JSON vs JSONC (JSON with Comments)

Understand the differences between standard JSON and JSONC (JSON with Comments). Learn when JSONC is appropriate and which tools support it natively.

Concept

Detailed Explanation

JSONC, or JSON with Comments, is an extension of the standard JSON format that permits single-line (//) and multi-line (/* */) comments within the document. It is not an official standard but has gained widespread adoption in developer tooling, most notably in Visual Studio Code's configuration files like settings.json and tsconfig.json.

Why JSONC exists:

The original JSON specification, defined by Douglas Crockford, intentionally excluded comments to keep the format simple and to prevent abuse such as parsing directives or metadata annotations. However, configuration files are primarily read and maintained by humans, and the inability to add explanatory notes, document default values, or temporarily disable settings creates real friction. JSONC addresses this gap by allowing comments in files that are meant for human consumption.

Key differences between JSON and JSONC:

Standard JSON forbids any content that is not part of the defined grammar. A compliant JSON parser will throw a syntax error if it encounters // or /* */. JSONC parsers, on the other hand, strip comments before parsing, effectively treating them as whitespace. JSONC also typically permits trailing commas, making it easier to reorder lines without worrying about comma placement.

Where JSONC is supported:

  • tsconfig.json (TypeScript compiler configuration) — always parsed as JSONC
  • VS Code settings.json, launch.json, extensions.json
  • ESLint configuration (.eslintrc.json when using flat config comments)
  • The jsonc-parser npm package used by Microsoft tools Standard JSON APIs such as JSON.parse() in JavaScript, json.loads() in Python, and most HTTP clients do not support JSONC.
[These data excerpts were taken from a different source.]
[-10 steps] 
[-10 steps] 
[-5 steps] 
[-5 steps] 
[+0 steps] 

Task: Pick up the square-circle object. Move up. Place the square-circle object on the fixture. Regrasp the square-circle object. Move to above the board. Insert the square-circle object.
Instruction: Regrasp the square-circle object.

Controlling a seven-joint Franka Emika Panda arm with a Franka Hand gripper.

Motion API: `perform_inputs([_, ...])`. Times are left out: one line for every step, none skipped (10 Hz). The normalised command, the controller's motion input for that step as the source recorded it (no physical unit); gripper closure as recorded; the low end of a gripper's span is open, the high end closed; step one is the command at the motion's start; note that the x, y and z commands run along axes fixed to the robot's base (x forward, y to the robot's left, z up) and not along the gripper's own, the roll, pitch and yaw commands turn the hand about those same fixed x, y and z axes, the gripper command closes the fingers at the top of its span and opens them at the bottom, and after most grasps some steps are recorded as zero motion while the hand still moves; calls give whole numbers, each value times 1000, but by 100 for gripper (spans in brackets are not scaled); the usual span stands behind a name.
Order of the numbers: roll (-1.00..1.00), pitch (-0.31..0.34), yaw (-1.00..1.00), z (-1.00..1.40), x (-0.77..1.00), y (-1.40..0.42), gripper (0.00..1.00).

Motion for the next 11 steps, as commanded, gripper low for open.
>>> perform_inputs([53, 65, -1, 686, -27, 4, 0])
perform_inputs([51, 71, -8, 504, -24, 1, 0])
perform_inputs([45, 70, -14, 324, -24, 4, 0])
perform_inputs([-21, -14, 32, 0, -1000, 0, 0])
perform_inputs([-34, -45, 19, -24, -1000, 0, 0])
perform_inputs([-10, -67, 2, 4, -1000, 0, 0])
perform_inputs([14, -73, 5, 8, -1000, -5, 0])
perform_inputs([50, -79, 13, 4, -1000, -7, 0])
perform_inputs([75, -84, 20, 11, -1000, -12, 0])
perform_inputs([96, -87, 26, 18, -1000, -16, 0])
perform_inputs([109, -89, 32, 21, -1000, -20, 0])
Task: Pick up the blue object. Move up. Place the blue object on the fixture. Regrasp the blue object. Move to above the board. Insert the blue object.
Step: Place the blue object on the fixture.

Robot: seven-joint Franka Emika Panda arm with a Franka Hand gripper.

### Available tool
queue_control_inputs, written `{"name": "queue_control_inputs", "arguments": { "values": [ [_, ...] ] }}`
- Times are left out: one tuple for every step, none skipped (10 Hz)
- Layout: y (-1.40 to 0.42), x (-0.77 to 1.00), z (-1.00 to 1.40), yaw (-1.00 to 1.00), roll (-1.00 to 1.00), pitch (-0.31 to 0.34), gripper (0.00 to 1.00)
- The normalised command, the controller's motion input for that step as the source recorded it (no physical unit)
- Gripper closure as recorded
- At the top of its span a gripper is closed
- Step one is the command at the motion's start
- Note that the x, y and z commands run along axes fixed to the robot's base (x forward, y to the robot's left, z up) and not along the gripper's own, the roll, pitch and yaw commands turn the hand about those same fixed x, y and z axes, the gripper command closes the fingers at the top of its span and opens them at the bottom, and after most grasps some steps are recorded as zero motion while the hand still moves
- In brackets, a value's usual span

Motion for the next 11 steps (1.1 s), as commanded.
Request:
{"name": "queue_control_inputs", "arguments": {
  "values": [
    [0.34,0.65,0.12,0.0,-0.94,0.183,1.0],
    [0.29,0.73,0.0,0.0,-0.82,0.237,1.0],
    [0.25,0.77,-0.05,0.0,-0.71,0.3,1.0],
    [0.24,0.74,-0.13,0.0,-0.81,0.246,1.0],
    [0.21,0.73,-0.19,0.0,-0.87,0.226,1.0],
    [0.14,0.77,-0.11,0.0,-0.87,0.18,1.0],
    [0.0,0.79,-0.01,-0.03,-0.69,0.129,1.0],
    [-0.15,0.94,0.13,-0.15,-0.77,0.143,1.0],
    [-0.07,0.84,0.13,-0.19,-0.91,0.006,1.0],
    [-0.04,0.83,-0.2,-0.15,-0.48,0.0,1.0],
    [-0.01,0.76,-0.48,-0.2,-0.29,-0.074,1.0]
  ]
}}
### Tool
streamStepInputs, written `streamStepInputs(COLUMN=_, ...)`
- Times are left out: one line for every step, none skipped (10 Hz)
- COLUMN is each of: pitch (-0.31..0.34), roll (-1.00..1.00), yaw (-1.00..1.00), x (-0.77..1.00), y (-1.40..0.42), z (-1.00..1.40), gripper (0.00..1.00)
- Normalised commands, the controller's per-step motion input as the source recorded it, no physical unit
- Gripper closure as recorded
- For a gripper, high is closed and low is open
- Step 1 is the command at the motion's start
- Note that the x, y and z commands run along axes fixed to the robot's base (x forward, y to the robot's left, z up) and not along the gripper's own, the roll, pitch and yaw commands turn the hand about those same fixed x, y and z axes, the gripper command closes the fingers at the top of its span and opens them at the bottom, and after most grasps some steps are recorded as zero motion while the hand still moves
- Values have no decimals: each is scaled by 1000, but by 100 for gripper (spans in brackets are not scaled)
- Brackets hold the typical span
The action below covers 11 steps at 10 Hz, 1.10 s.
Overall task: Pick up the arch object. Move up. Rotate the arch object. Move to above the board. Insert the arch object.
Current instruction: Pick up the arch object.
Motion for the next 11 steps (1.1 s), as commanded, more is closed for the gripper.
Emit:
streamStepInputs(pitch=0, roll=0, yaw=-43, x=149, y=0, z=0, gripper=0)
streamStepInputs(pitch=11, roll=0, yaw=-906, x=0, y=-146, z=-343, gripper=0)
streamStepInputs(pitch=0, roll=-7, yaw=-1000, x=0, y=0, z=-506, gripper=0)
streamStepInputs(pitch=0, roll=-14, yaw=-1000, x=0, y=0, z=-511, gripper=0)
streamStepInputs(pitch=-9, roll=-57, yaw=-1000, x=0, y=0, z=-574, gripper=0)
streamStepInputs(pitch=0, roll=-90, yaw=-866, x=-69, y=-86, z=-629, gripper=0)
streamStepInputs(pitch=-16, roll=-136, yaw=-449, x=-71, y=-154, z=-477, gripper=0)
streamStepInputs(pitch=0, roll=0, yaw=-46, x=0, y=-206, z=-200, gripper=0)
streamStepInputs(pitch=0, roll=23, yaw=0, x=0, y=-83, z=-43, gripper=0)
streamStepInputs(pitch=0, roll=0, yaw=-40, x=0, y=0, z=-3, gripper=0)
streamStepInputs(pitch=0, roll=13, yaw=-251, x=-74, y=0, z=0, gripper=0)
Common mistakes developers make:

The biggest mistake is using JSONC syntax in files that will be parsed by a standard JSON parser. For example, adding comments to a package.json file will cause npm install to fail because npm uses a strict JSON parser. Another mistake is assuming all JSON tools and libraries support JSONC. If you are not certain the consumer supports comments, do not include them. Some developers also confuse JSONC with JSON5, which is a separate superset allowing additional syntax like unquoted keys and single-quoted strings.

Best practices:

Use JSONC only when the consuming tool explicitly supports it. For standard JSON files, add documentation in a separate README or use a "_comment" key convention. When writing libraries that read JSON config files, consider supporting JSONC parsing to improve developer experience, but document this clearly.

Use Case

Adding explanatory comments to a TypeScript tsconfig.json file to document why specific compiler options are enabled, without breaking the TypeScript compiler.